Avec l’urbanisation et le développement du capitalisme en Libye il y a eu un développement de classes modernes (ouvriers, classe moyenne, bourgeoisie), mais cela a été beaucoup plus limitée que chez leurs voisins d’Afrique du Nord. Le simple fait que le prolétariat du pétrole (pratiquement la seule industrie de la Libye) est formée en grande partie par les travailleurs étrangers (Turcs, européens, d’autres pays arabes, etc) donne une idée de la situation. Le régime même de Kadhafi, même si initialement il s’est proclamée "socialiste arabe", n’a guère contribué à modifier le poids des structures tribales archaïques dans sa structure socio–économique. Il n’a jamais pris des mesures sérieuses, pas même dans sa première époque "progressiste" et "anti impérialiste" – de dissoudre les structures tribales dans des classes sociales modernes, d’encourager le développement d’industries diversifiées, pour ne pas compter exclusivement sur la rente pétrolière parasitaire. En outre, politiquement, Kadhafi pour garder le pouvoir, s’est appuyé sur ces structures tribales. A la tête de l’armée, Kadhafi a exercé un bonapartisme particulière, en arbitrant entre les différentes tribus (et leurs patrons) la répartition des revenus pétroliers. Dans ce contexte, même si l’épidémie de protestations massives parcourt tout le pays, y compris la capitale, Tripoli, il ne semble pas par hasard que la rébellion a réussi dans l’est de la Libye (la Cyrénaïque, dont la principale ville est Benghazi). Bien que cette région soit la principale zone productrice de pétrole, les tribus qui y vivent semblent avoir été les plus défavorisées dans la répartition des revenus pétroliers.
Un grave danger est que la survie des structures tribales et le développement relativement plus faible des classes sociales modernes, peut faciliter les opérations politiques de l’impérialisme et les interventions militaires, comme cela s’est produit dans d’autres pays africains. Une variante de ces opérations peut être d’encourager la balkanisation du pays pour mieux soumettre les morceaux.

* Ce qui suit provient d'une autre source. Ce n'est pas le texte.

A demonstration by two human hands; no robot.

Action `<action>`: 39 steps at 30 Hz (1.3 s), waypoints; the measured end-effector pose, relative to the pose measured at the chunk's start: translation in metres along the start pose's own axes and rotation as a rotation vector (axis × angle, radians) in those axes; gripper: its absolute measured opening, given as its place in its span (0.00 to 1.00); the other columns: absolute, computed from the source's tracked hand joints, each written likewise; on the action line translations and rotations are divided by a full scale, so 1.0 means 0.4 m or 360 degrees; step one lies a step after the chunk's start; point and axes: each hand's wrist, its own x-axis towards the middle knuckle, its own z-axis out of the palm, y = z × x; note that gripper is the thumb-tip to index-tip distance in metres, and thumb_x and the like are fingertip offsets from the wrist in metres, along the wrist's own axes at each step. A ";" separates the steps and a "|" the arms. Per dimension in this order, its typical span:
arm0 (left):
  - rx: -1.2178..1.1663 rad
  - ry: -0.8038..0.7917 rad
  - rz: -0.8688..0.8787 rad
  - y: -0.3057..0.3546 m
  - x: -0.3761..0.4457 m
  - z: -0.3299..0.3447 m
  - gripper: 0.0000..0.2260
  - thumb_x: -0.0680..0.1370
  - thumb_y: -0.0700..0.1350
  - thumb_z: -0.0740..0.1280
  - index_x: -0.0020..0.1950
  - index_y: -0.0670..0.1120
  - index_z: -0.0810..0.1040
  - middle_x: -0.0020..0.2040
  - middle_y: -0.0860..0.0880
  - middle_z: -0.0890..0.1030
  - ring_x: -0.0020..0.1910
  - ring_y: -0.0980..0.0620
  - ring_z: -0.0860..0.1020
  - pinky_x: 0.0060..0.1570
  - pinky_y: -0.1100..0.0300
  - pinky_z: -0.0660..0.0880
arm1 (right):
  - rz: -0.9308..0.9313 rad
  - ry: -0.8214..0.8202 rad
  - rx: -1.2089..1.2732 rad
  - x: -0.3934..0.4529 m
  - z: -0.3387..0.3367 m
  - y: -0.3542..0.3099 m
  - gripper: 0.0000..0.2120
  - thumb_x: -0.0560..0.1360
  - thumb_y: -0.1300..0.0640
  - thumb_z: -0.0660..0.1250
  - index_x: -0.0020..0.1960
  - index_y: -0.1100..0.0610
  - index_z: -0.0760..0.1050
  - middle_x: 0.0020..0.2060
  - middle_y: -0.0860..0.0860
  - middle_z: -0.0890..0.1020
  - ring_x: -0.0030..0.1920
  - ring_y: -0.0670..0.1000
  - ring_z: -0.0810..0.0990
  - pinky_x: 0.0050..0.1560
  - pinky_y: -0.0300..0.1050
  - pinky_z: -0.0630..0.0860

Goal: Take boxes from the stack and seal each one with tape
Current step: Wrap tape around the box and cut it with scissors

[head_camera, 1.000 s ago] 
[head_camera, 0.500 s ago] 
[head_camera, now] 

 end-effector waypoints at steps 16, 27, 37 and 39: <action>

Ni Kadhafi n’intervention impérialiste : Que la révolte débouche sur la conquête de l’indépendance et de la liberté par les travailleurs et le peuple libyen !
Quoi qu’il en soit, la seule sortie progressive n’est pas la permanence au pouvoir de l’ancien "anti–impérialiste" Kadhafi ou l’intervention des puissances impérialistes pour mettre un autre personnage à Tripoli, qui leur garantisse, comme l’a fait Kadhafi, l’exploitation du pétrole et du gaz libyen.
Malgré le retard relatif de sa formation socio–économique en comparaison avec l’Egypte et d’autres pays de la région, des manifestations ont éclaté entre les masses urbaines, qui sont socialement les plus modernisés de la Libye. Le seul débouché progressif et véritablement révolutionnaire est une issue libre et indépendante, soutenu essentiellement par les travailleurs et les jeunes urbains, qui ont été les premiers à se révolter à l’instar de l’Egypte.
Dans cette perspective indépendante, le facteur qui apparaît comme essentiel est le développement d’organisations telles que les comités populaires qui soient représentatifs des travailleurs. Sur cette base peuvent aussi se développer des courants politiques indépendants. Sur la base de ces forces sociales et avec une politique indépendante, et en suivant les exemples de l’Egypte, il est possible de mettre fin à la dictature et en même temps, faire face à l’intervention et les intrigues de l’impérialisme, qui n’est pas intéressé par les "droits de l’homme", mais par la perspective de continuer à traire le lait de la vache pétrolière, comment "l’anti impérialiste" de Kadhafi le leur garantissait.